I saw somewhere that Murdock was hinting that Hulu might go subscription based. I guess that wouldn't necessarily affect TiVo integration, as they already do something similar with Netflix and Rhapsody (i.e. you have to have a subscription to use the service on your TiVo).


----------



## rainwater (Sep 21, 2004)

ZeoTiVo said:


> TiVo is also interested in downloading movies the day they screen in theaters - does not mean it will happen.
> 
> If TiVo CEO feels he has to make a public statemnet about Hulu needing to show interest in being on the TV screen - that means there are no actual talks and Hulu is still in the business model of only being on the PC screen and nothing else.
> HulU has spent resources to actively shut down every other avenue of seeing Hulu. They even shut down my seeing it through a flash browser on my smartphone.
> ...


But Hulu would sing a different tune if they made a deal with someone like TiVo and were allowed to maintain control. Plus, TiVo's analytics could prove useful to Hulu and it's ability to sell to it's advertising partners.


----------



## CuriousMark (Jan 13, 2005)

rainwater said:


> But Hulu would sing a different tune if they made a deal with someone like TiVo and were allowed to maintain control. Plus, TiVo's analytics could prove useful to Hulu and it's ability to sell to it's advertising partners.


I think maintaining control means unskippable commercials.

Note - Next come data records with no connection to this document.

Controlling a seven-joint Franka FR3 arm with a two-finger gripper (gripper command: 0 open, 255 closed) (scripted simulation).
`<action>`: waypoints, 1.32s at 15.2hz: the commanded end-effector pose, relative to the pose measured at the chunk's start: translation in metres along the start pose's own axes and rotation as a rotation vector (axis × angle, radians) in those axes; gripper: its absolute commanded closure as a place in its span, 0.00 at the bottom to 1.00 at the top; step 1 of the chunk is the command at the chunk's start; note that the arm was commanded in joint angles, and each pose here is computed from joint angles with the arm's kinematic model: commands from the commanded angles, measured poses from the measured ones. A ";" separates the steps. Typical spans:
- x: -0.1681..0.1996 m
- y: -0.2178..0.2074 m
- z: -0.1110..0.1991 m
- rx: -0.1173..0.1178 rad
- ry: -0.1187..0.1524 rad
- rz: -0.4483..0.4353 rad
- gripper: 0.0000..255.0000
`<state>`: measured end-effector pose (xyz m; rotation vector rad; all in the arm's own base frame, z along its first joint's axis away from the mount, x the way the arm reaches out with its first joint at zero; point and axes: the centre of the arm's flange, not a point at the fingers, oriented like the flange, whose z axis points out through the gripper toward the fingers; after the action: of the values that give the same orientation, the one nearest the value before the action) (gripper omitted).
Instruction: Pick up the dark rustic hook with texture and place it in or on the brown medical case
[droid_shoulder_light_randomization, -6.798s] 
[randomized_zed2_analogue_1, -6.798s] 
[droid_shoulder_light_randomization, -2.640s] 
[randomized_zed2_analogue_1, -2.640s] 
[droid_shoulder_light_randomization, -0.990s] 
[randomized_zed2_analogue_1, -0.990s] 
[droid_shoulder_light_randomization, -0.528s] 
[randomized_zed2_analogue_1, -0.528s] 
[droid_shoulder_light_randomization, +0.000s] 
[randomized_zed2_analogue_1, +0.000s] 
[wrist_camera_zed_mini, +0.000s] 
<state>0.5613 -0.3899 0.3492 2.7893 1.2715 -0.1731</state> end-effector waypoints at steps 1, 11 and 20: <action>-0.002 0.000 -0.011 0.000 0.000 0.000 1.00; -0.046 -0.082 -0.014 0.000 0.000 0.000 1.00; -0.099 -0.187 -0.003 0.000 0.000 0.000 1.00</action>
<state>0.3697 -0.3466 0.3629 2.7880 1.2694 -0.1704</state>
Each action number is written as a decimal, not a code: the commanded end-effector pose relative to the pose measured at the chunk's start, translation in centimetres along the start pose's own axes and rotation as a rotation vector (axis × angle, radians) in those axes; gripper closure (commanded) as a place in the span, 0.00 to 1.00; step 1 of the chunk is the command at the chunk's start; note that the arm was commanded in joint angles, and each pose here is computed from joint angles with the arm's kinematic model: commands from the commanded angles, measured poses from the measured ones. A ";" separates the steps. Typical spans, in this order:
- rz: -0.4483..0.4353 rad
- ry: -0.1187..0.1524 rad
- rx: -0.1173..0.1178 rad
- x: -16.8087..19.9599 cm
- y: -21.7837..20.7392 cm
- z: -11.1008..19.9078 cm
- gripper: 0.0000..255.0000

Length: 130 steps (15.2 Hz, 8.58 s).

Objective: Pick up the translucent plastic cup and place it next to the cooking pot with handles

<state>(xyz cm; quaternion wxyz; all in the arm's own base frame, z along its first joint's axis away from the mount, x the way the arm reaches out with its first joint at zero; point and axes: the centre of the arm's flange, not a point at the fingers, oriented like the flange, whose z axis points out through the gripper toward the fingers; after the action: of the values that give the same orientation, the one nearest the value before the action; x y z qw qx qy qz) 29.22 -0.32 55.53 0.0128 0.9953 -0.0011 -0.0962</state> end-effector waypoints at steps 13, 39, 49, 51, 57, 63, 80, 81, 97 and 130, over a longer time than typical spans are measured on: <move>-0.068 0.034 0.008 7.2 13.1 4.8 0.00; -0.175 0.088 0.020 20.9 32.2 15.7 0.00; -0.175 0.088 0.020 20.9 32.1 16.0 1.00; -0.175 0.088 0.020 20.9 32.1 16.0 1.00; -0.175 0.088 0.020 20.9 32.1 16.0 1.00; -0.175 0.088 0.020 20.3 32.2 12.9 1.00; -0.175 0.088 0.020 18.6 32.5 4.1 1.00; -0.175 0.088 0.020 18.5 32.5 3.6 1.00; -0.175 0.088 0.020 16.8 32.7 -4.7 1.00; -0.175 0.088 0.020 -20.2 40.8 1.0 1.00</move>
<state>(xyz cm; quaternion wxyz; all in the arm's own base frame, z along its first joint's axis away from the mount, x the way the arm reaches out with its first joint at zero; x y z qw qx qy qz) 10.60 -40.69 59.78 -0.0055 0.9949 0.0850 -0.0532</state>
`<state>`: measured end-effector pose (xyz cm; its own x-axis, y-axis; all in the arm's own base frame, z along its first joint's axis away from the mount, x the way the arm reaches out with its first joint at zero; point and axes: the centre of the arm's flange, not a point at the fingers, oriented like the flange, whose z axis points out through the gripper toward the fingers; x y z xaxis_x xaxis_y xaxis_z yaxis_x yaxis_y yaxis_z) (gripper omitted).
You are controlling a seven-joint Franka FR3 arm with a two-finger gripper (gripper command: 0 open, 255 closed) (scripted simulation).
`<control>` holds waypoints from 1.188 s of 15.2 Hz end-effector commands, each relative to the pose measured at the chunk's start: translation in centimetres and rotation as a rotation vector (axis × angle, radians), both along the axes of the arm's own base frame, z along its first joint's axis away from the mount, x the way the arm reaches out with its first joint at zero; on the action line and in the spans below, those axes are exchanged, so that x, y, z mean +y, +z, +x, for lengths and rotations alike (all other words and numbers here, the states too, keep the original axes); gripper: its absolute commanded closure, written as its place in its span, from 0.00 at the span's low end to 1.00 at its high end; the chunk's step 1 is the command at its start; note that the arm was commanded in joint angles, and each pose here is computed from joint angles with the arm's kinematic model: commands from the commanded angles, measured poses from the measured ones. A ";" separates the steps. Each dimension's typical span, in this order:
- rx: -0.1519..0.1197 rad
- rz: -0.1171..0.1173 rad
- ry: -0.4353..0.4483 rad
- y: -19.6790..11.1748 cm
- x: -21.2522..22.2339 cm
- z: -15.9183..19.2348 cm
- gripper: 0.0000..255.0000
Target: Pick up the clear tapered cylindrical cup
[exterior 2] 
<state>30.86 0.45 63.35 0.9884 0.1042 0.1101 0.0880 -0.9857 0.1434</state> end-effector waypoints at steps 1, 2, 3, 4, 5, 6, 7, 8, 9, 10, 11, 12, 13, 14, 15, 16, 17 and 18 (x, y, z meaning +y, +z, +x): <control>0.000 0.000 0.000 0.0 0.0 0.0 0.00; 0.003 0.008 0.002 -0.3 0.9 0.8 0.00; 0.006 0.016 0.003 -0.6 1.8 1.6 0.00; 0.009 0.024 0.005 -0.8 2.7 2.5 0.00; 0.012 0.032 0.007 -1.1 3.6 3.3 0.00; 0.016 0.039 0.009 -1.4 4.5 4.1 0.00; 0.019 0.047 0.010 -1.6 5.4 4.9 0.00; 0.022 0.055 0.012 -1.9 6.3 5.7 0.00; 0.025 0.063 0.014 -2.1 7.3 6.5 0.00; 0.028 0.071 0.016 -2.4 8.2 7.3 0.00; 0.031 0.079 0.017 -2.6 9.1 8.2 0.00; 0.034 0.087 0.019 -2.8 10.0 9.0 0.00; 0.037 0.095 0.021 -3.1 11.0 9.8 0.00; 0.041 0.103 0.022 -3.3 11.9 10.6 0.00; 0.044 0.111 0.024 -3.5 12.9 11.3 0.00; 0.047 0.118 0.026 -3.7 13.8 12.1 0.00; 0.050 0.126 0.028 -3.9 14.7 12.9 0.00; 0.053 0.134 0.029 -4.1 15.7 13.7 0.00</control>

Do TiVo and Hulu want to accept the howls of complaint they will get? Do people want it on TiVo badly enough to accept forced commercial consumption? These are huge questions.

Is it time for a survey?


----------



## ldconfig (Sep 7, 2004)

I can live with the small number of commercials on hulu because its free ... now on content i pay for i will skip the dog poo poo out of it 
This is great news my fingers are crossed hulu is the killer feature for Tivo.
ld


----------



## dylanemcgregor (Jan 31, 2003)

aaronwt said:


> I use PLAYON with my PC, then I can watch Hulu from my PS3 or 360 on my TV.
> 
> *Without that option I would not use Hulu.*


Yep.


----------



## davidwadesmith (Nov 28, 2007)

I've been playing with Hulu via PlayOn for a little while now too. I keep wondering how difficult it would be to build a uPnP HME client for Tivo. Anyone out there have any idea?


----------



## mchasal (Jun 6, 2001)

CuriousMark said:


> I think maintaining control means unskippable commercials. Do TiVo and Hulu want to accept the howls of complaint they will get? Do people want it on TiVo badly enough to accept forced commercial consumption? These are huge questions.
> 
> Is it time for a survey?


I for one would accept it. There are far fewer commercials on Hulu than broadcast, and it would make it possible to dump cable TV. Of course, there's nothing to stop Hulu from putting in more commercials in the future. I just see it as an additional content option, you certainly would still have the option to record stuff as normal.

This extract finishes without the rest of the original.